### Your goal
Starting with the first line of the data that follows, transcribe every line verbatim until the line containing "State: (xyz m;" has been transcribed.

### Extracted data
↓↓↓

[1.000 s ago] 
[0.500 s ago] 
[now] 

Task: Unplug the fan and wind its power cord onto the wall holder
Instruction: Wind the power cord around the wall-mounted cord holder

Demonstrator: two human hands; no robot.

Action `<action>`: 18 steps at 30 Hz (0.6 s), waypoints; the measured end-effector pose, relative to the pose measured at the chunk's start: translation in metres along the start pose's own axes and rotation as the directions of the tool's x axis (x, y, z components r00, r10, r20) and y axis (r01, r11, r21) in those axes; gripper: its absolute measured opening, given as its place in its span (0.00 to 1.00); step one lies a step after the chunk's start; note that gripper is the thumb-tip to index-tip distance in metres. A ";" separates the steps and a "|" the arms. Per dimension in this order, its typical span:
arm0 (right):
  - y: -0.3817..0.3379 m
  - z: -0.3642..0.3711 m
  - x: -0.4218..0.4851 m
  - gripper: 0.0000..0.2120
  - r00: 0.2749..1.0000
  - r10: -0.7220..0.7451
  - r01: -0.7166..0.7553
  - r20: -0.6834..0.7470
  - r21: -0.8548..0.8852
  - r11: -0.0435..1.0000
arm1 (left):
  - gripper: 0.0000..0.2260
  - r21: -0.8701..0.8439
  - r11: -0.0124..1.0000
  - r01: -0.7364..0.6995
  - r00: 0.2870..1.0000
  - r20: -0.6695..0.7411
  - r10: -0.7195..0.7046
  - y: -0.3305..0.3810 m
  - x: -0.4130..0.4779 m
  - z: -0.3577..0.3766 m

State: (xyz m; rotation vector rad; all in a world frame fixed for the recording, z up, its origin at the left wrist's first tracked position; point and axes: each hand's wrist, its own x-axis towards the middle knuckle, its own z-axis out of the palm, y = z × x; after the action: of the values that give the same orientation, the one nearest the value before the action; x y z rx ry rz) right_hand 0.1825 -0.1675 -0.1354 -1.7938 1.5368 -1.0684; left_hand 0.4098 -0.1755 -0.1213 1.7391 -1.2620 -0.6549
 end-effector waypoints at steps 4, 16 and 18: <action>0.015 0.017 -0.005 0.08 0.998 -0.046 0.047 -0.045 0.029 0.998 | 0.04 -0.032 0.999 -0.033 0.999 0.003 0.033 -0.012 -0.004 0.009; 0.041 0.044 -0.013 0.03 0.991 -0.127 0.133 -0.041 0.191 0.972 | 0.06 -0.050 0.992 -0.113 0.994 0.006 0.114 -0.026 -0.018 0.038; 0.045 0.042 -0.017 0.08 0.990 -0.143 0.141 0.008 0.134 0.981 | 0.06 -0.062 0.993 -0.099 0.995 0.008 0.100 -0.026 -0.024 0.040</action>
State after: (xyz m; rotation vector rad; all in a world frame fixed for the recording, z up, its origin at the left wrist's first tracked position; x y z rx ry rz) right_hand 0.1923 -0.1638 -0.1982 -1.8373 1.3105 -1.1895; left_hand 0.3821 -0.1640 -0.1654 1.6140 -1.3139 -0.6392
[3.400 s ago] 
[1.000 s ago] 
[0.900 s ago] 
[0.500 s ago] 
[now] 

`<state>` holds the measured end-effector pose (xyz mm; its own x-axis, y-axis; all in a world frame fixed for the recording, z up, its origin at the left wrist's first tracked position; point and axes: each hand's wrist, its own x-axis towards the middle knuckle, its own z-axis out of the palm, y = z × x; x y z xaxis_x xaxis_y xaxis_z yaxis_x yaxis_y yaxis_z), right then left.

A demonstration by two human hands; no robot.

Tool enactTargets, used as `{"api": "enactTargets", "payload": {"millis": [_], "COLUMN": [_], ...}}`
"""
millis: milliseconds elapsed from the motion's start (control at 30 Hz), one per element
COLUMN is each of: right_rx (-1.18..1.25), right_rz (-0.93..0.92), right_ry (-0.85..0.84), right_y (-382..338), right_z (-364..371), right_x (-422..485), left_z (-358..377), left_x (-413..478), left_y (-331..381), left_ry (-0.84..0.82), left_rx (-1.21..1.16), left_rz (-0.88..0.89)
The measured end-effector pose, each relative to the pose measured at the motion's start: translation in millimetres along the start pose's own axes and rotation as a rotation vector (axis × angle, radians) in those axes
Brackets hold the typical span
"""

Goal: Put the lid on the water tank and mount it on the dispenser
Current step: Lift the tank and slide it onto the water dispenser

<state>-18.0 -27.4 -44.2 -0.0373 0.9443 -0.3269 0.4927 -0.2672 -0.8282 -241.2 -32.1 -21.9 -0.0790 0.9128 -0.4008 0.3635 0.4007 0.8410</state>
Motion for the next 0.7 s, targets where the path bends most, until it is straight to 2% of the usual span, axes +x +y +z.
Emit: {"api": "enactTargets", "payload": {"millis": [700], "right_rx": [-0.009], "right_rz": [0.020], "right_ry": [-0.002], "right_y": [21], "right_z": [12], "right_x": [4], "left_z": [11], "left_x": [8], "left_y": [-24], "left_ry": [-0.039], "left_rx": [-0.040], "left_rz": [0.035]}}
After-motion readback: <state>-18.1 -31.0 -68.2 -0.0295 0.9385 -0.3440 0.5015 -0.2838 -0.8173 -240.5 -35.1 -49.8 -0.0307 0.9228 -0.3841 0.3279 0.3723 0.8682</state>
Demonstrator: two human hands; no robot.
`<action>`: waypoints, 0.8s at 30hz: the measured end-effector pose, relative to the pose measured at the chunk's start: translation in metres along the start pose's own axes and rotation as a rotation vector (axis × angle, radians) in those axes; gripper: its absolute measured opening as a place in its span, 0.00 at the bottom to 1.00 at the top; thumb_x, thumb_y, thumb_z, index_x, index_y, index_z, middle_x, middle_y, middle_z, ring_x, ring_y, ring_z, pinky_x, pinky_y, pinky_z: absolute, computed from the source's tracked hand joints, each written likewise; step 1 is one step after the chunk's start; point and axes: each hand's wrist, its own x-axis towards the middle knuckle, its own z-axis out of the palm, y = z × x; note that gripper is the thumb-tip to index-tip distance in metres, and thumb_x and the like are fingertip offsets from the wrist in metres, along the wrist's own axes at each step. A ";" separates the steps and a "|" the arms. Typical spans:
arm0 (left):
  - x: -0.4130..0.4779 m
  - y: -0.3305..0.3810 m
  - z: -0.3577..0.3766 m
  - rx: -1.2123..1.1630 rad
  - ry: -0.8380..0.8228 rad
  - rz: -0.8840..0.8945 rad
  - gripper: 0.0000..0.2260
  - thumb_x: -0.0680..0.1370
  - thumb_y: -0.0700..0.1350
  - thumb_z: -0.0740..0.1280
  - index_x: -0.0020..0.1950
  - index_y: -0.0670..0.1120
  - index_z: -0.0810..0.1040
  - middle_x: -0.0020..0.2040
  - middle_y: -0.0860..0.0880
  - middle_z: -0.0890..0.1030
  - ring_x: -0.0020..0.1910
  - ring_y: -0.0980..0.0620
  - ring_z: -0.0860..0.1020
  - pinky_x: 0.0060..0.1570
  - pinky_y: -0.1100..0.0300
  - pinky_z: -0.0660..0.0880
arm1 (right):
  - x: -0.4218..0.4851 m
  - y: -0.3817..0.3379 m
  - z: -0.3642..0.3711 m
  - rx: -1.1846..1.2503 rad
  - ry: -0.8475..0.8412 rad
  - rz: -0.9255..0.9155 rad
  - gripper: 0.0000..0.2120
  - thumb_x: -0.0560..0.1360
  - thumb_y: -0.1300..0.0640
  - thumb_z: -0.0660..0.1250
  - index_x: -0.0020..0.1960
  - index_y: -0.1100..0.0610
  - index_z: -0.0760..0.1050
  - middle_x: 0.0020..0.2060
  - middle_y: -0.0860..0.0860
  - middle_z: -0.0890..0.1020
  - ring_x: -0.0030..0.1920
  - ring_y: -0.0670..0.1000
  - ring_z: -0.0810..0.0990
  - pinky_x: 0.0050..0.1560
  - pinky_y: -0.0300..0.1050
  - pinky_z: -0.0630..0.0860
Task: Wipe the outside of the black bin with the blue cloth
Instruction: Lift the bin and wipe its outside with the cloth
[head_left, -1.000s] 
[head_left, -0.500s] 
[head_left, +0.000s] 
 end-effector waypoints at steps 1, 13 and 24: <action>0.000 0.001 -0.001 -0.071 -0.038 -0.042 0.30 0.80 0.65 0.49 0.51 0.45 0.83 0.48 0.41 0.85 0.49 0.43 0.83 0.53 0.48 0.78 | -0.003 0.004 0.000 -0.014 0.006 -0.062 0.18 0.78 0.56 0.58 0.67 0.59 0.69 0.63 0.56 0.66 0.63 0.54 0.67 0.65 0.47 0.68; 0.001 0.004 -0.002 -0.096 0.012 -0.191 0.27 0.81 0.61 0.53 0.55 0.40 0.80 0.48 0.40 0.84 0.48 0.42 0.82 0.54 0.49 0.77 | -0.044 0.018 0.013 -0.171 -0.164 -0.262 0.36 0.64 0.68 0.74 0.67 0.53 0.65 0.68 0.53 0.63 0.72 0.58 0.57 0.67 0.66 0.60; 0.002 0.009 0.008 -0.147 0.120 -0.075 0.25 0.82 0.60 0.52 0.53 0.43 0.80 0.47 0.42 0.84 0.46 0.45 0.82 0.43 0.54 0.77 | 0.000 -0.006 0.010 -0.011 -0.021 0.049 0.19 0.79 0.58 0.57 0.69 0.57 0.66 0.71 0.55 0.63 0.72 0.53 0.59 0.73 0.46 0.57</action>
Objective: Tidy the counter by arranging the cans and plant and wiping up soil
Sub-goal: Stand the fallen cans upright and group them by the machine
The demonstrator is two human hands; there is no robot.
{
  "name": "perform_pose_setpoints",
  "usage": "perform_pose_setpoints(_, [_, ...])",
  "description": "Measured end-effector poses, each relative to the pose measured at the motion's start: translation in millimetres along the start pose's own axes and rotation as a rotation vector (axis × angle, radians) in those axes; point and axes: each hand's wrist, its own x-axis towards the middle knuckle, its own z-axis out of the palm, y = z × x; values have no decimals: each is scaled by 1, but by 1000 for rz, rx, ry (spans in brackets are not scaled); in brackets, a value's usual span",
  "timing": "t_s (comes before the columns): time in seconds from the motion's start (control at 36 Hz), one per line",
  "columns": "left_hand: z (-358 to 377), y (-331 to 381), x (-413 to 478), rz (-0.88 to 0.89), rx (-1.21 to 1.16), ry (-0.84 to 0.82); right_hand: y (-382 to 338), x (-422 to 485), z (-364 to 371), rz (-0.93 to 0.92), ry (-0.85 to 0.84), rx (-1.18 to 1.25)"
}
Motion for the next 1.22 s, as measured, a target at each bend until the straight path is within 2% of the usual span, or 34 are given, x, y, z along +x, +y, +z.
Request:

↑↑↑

### Written reply
[1.000 s ago] 
[0.500 s ago] 
[now] 

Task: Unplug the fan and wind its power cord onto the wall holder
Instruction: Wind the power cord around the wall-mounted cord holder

Demonstrator: two human hands; no robot.

Action `<action>`: 18 steps at 30 Hz (0.6 s), waypoints; the measured end-effector pose, relative to the pose measured at the chunk's start: translation in metres along the start pose's own axes and rotation as the directions of the tool's x axis (x, y, z components r00, r10, r20) and y axis (r01, r11, r21) in those axes; gripper: its absolute measured opening, given as its place in its span (0.00 to 1.00); step one lies a step after the chunk's start; note that gripper is the thumb-tip to index-tip distance in metres. A ";" separates the steps and a "|" the arms. Per dimension in this order, its typical span:
arm0 (right):
  - y: -0.3817..0.3379 m
  - z: -0.3642..0.3711 m
  - x: -0.4218..0.4851 m
  - gripper: 0.0000..0.2120
  - r00: 0.2749..1.0000
  - r10: -0.7220..0.7451
  - r01: -0.7166..0.7553
  - r20: -0.6834..0.7470
  - r21: -0.8548..0.8852
  - r11: -0.0435..1.0000
arm1 (left):
  - gripper: 0.0000..0.2260
  - r21: -0.8701..0.8439
  - r11: -0.0124..1.0000
  - r01: -0.7364..0.6995
  - r00: 0.2870..1.0000
  - r20: -0.6695..0.7411
  - r10: -0.7195..0.7046
  - y: -0.3305..0.3810 m
  - x: -0.4130..0.4779 m
  - z: -0.3577..0.3766 m

State: (xyz m; rotation vector rad; all in a world frame fixed for the recording, z up, its origin at the left wrist's first tracked position; point and axes: each hand's wrist, its own x-axis towards the middle knuckle, its own z-axis out of the palm, y = z × x; after the action: of the values that give the same orientation, the one nearest the value before the action; x y z rx ry rz) right_hand 0.1825 -0.1675 -0.1354 -1.7938 1.5368 -1.0684; left_hand 0.4098 -0.1755 -0.1213 1.7391 -1.2620 -0.6549

Nothing further belongs to this answer.